If an error occurs, the output JSON contains an error field with the error message and success set to false.
The node does not output binary data.
Dependencies
- Requires an API key credential for the N8N Tools API to authenticate requests.
- Connects to the Agno backend service at
https://n8ntools-agno-production.up.railway.app/api/v1/agent. - Supports integration with various external services depending on enabled tools, such as:
- Cloud storage (Amazon S3, Cloudflare R2, MinIO, Google Cloud Storage)
- SMTP email servers
- SQL and NoSQL databases (PostgreSQL, MySQL, SQLite, MongoDB)

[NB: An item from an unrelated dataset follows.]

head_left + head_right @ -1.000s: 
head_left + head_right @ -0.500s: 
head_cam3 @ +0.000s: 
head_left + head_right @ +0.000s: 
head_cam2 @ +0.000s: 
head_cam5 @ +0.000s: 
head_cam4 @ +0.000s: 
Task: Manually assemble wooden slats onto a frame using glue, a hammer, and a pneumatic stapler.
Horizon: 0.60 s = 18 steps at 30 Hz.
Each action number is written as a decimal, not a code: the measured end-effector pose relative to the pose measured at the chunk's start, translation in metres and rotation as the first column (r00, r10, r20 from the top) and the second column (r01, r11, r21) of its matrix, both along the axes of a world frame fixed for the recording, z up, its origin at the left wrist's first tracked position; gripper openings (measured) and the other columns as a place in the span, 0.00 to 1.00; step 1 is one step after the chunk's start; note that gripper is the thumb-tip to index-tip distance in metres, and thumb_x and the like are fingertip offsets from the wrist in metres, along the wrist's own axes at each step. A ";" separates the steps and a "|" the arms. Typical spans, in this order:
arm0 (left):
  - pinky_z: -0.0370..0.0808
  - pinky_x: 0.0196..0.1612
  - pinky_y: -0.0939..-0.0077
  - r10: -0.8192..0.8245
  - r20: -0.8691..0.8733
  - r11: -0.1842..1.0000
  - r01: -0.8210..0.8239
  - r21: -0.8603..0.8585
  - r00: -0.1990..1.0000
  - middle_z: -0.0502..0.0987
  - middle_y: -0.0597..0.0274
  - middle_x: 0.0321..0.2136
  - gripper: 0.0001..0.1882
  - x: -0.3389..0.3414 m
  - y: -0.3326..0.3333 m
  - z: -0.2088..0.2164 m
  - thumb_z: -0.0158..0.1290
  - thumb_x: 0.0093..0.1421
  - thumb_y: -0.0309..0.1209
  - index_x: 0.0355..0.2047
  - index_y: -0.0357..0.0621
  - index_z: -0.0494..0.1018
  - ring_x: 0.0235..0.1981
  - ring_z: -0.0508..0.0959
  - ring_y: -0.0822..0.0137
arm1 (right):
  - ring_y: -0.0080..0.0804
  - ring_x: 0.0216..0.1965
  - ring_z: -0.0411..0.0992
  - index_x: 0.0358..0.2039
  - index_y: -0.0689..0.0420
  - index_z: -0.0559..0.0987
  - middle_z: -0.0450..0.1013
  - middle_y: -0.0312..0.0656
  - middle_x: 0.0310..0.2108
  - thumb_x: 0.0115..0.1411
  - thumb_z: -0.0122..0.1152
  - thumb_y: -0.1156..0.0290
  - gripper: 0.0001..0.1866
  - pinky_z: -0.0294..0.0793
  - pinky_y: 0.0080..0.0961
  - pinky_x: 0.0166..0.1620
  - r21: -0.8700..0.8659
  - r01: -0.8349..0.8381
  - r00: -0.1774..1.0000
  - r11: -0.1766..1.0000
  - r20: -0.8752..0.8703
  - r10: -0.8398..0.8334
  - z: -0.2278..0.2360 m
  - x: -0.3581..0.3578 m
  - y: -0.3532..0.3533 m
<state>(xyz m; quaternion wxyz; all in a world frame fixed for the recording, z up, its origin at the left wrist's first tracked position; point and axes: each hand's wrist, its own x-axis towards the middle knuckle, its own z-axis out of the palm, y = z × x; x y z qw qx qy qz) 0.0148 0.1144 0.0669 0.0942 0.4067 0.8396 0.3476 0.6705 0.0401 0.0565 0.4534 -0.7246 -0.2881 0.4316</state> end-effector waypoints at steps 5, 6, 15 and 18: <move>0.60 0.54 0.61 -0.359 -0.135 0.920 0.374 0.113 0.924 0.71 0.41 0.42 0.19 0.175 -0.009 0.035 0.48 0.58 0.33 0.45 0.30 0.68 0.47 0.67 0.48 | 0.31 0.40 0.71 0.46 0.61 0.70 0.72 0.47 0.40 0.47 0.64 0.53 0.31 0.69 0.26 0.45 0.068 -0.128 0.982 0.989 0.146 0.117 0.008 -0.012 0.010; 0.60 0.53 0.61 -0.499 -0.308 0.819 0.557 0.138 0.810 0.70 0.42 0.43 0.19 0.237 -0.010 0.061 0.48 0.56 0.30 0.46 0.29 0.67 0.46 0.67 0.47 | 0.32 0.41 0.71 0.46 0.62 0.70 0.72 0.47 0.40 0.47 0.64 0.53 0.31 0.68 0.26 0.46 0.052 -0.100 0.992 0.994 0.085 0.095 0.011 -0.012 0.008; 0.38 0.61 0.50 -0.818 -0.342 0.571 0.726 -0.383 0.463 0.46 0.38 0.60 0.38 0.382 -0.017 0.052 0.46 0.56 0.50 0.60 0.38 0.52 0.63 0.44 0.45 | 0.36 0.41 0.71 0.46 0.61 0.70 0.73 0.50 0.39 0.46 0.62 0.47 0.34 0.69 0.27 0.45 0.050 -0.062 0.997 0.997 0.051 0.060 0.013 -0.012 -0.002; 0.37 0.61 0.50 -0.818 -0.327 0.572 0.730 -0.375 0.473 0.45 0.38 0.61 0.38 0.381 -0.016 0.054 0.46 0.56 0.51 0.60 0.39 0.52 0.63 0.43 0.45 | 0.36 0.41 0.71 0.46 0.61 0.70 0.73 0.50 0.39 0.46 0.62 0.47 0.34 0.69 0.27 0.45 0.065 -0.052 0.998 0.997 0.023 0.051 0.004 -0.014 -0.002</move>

- Financial data sources (YFinance)
- Proper configuration of these external services and credentials is required for full functionality.
Troubleshooting
- Missing API Credentials: The node requires valid API credentials; ensure the API key is configured correctly in n8n credentials.
- Network Errors: Connectivity issues to the Agno API endpoint may cause failures; verify network access and endpoint availability.
- Invalid Model or Provider Selection: Selecting unsupported or mismatched model-provider combinations can cause errors.
- Exceeding Token Limits: Responses exceeding max tokens or context window sizes may be truncated or fail; adjust advanced options accordingly.
- Incorrect Knowledge Base Configuration: Misconfigured search methods or knowledge base names may result in no results or errors.
- Error Messages: The node returns error messages from the Agno API in the output JSON under the
errorfield. Review these messages for troubleshooting. - Continue On Fail: If enabled, the node will continue processing subsequent items even if some fail, returning error details per item.